Liberals have always wanted the auto companies to produce the kind of cars they insist everyone should drive: small, light, green and cute. Now they will have the power to do it.

In World War II, government had the auto companies turning out tanks. Now they would be made to turn out hybrids. The difference is that, in the middle of a world war, tanks have a buyer. Will hybrids? One of the reasons Detroit is in such difficulty is that consumers have been resisting the smaller, less powerful, less safe cars forced on the industry by fuel-efficiency mandates. Now Detroit would be forced to make even more of them."

Now, I have no idea about this, and neither does he. For all I know, such a plan might work. To argue that it's not possible is beyond his knowledge. Time will tell, but it doesn't seem obviously unworkable, compared, say, to what auto makers have been doing up until the present. An idea stands or falls on its own. To argue otherwise, is poisoning the well, and fallacious. You can't simply say that it some people in congress favor it it's hopeless. Well, you can, but it's fallacious.

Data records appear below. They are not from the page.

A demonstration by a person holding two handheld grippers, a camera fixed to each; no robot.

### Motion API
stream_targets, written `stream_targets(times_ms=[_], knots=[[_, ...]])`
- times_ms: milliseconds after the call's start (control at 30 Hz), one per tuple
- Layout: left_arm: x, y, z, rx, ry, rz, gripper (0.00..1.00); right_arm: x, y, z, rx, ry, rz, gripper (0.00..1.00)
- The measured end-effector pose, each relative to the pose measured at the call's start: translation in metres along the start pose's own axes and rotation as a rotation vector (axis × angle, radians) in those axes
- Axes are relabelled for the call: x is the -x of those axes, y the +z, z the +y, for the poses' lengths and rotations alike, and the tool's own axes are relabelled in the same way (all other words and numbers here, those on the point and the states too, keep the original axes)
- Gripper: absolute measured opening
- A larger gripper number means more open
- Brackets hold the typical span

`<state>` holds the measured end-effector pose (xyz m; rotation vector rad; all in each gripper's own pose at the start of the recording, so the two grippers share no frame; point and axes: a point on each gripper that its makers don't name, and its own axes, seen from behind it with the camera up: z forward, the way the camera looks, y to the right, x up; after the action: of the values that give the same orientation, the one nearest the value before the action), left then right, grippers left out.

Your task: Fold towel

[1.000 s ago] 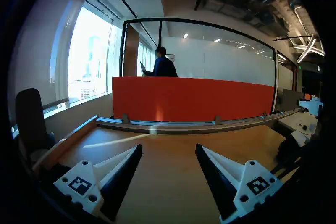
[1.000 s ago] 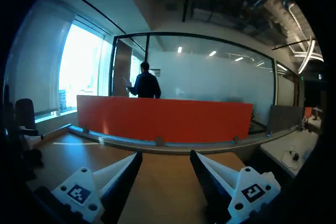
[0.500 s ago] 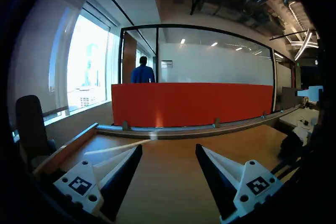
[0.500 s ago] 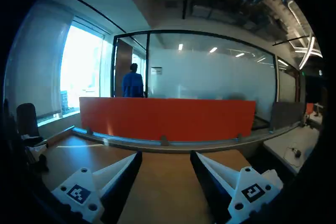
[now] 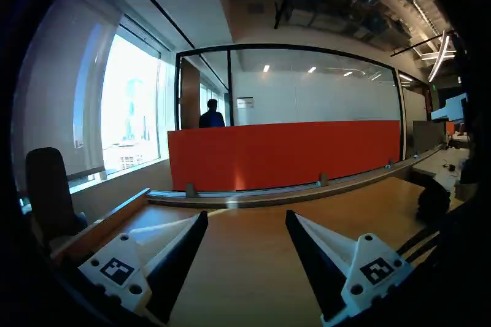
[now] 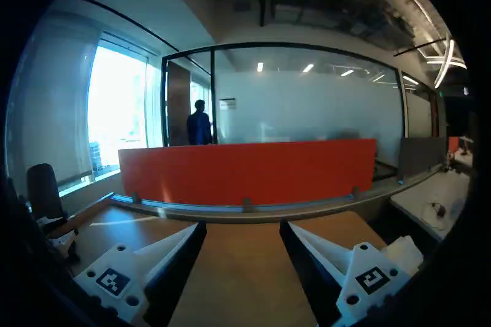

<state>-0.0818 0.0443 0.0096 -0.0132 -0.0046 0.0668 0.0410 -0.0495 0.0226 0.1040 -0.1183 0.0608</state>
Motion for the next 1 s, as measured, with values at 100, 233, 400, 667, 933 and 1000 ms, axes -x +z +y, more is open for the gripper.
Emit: stream_targets(times_ms=[100, 233, 400, 667, 933, 1000], knots=[[0.009, 0.0, -0.002, 0.002, 0.0, 0.01, 0.94, 0.006, 0.0, -0.004, 0.0, -0.012, 0.006, 0.92], [0.024, 0.0, -0.005, 0.002, -0.003, 0.023, 0.94, 0.02, 0.002, -0.008, 0.002, -0.026, 0.005, 0.92], [0.045, 0.0, -0.011, 0.0, -0.011, 0.03, 0.94, 0.038, 0.006, -0.013, 0.003, -0.04, 0.001, 0.92], [0.079, 0.003, -0.02, 0.001, -0.021, 0.035, 0.94, 0.063, 0.015, -0.023, 0.001, -0.053, -0.002, 0.92], [0.106, 0.007, -0.026, -0.005, -0.027, 0.042, 0.94, 0.088, 0.025, -0.03, -0.004, -0.068, -0.011, 0.92], [0.113, 0.007, -0.027, -0.006, -0.028, 0.041, 0.94, 0.093, 0.027, -0.033, -0.006, -0.072, -0.016, 0.92]])
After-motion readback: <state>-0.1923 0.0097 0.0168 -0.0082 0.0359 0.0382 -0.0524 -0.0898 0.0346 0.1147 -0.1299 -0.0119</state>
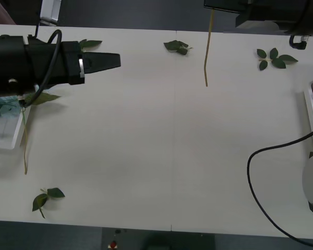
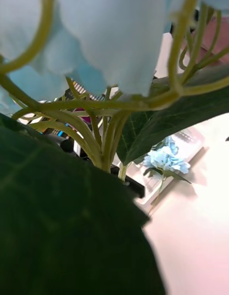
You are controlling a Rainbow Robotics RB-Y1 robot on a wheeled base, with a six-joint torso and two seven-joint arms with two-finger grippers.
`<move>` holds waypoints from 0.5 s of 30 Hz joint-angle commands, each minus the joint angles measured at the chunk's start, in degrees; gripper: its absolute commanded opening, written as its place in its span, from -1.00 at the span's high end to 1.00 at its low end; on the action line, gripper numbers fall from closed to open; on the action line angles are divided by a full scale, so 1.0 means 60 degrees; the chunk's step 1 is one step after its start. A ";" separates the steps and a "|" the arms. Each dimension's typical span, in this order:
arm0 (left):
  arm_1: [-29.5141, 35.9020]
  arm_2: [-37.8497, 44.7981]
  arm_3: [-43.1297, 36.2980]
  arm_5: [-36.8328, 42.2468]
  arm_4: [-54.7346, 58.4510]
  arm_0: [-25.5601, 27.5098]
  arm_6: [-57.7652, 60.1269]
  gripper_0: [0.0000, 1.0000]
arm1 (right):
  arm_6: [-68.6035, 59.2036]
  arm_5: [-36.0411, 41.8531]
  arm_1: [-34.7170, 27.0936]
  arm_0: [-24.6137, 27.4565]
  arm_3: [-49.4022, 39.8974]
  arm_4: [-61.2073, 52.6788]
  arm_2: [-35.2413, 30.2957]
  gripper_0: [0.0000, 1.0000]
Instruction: Put the red flowers into the right box and the blue flowers into the left box
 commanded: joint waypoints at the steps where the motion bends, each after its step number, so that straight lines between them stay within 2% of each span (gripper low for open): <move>1: -0.0372 -0.0635 -0.0274 -0.0689 -0.0299 -0.0484 0.0440 -1.00 | -0.0189 -0.0019 0.0242 -0.0468 -0.0379 -0.0117 0.0199 1.00; 7: -0.0797 -0.1426 -0.0260 -0.1260 -0.0870 -0.0894 0.0602 -1.00 | -0.0130 -0.0180 0.0403 -0.0497 -0.0365 -0.0322 0.0624 1.00; 15: -0.0885 -0.2466 -0.0230 -0.2036 -0.0944 -0.1216 0.1349 -1.00 | -0.0130 -0.0180 0.0403 -0.0497 -0.0365 -0.0322 0.0624 1.00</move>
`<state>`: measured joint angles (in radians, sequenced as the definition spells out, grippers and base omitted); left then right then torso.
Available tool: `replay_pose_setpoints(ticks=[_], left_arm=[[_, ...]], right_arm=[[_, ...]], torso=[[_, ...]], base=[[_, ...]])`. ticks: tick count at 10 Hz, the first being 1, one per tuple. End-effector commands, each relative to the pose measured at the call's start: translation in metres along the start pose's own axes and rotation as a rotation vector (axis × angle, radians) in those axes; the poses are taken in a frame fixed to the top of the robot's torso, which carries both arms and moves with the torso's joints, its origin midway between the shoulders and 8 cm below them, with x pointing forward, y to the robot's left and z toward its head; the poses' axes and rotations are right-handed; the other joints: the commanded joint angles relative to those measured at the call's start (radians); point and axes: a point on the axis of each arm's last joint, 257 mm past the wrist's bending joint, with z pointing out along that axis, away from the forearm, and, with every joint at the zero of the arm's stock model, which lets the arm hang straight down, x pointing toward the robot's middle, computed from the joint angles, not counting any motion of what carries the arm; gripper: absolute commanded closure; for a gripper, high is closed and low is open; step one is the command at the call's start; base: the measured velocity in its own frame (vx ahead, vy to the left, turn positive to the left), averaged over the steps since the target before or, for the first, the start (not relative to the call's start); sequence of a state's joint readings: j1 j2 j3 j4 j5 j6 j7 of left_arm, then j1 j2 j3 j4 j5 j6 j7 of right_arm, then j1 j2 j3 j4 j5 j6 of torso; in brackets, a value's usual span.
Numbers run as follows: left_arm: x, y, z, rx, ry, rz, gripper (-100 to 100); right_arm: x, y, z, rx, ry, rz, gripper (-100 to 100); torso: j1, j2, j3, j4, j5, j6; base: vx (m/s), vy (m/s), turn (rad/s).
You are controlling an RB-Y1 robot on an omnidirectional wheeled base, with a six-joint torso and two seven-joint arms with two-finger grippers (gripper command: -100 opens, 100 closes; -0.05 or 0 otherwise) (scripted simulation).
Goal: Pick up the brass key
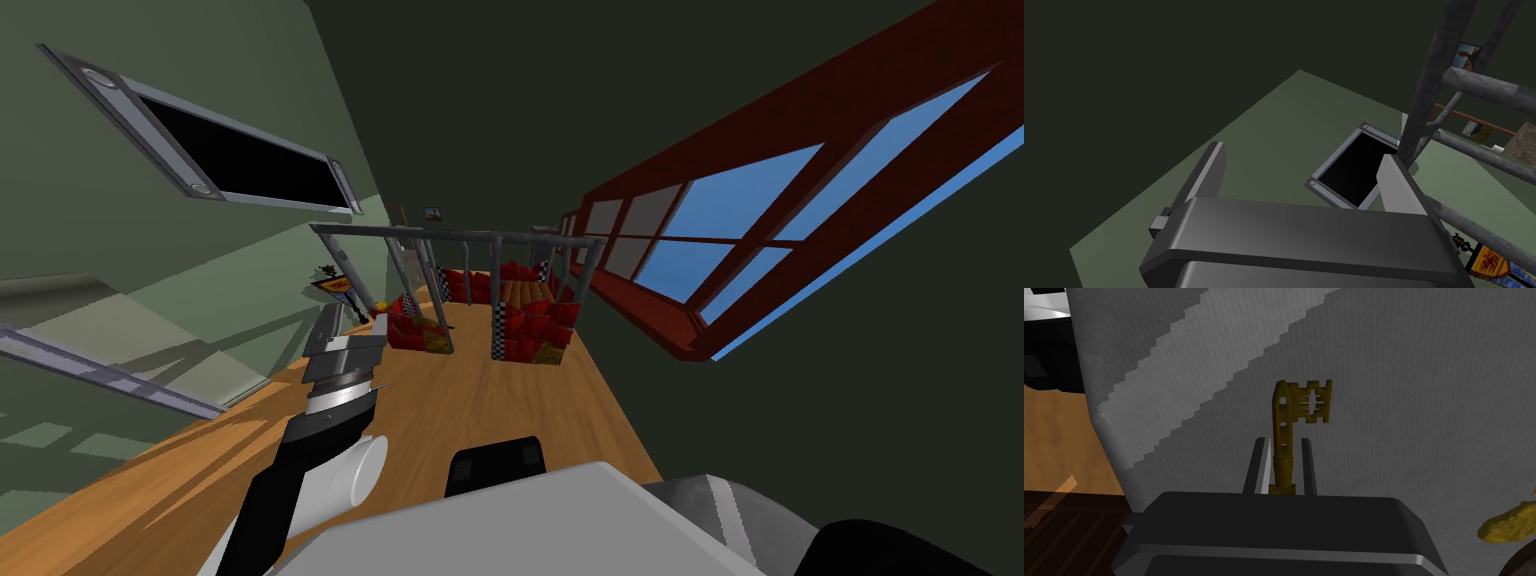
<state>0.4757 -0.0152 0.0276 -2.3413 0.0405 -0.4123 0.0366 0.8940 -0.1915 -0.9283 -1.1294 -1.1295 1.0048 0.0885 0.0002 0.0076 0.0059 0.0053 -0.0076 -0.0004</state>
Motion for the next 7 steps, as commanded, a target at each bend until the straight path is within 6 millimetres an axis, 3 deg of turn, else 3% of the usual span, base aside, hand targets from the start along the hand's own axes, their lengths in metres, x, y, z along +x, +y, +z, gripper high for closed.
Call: replay_pose_setpoints(ticks=[1,7], left_arm=[[0.0,0.0,0.0,0.0,0.0,0.0,0],[0.0,0.0,0.0,0.0,0.0,0.0,0]], right_arm=[[0.003,0.001,-0.001,-0.002,0.0,0.018,100],[0.019,0.003,-0.006,-0.004,0.002,0.053,100]], torso=[[0.0,0.0,0.0,0.0,0.0,0.0],[0.0,-0.001,0.0,0.0,0.0,0.001]], base=[[-0.049,0.016,0.05],[-0.053,0.022,0.06]])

"Republican minimalism -- saving the credit-issuing utilities -- certainly risks not doing enough. But the Democratic drift toward massive industrial policy threatens to grow into the guaranteed inefficiencies of command-economy maximalism."

Slippery Slope Arguments are fallacious, as are Historically Inevitable Arguments, otherwise Marx would have actually been a scientist of history, but he wasn't, because there's no such beast.

Finally, one point about Brooks and Creative Destruction. This phrase has as much explanatory power as Effective Regulation. It's what we're looking for. Destruction might or might not turn out to be creative in a particular instance, and that is what actually occurs in the world. By and large, the ebb and flow of businesses does seem to work, but that platutude does excuse one from actually analyzing the case before you.

Some fires are indeed creative destruction, necessary for the proper maintenance of the natural world. Sadly, some are not. To walk to a fire, any fire, and proclaim aloud Creative Destruction, is pretty silly. So is claiming that same nostrum about the death of any particular business. Busineese do not all fail for the same simplistic reasons.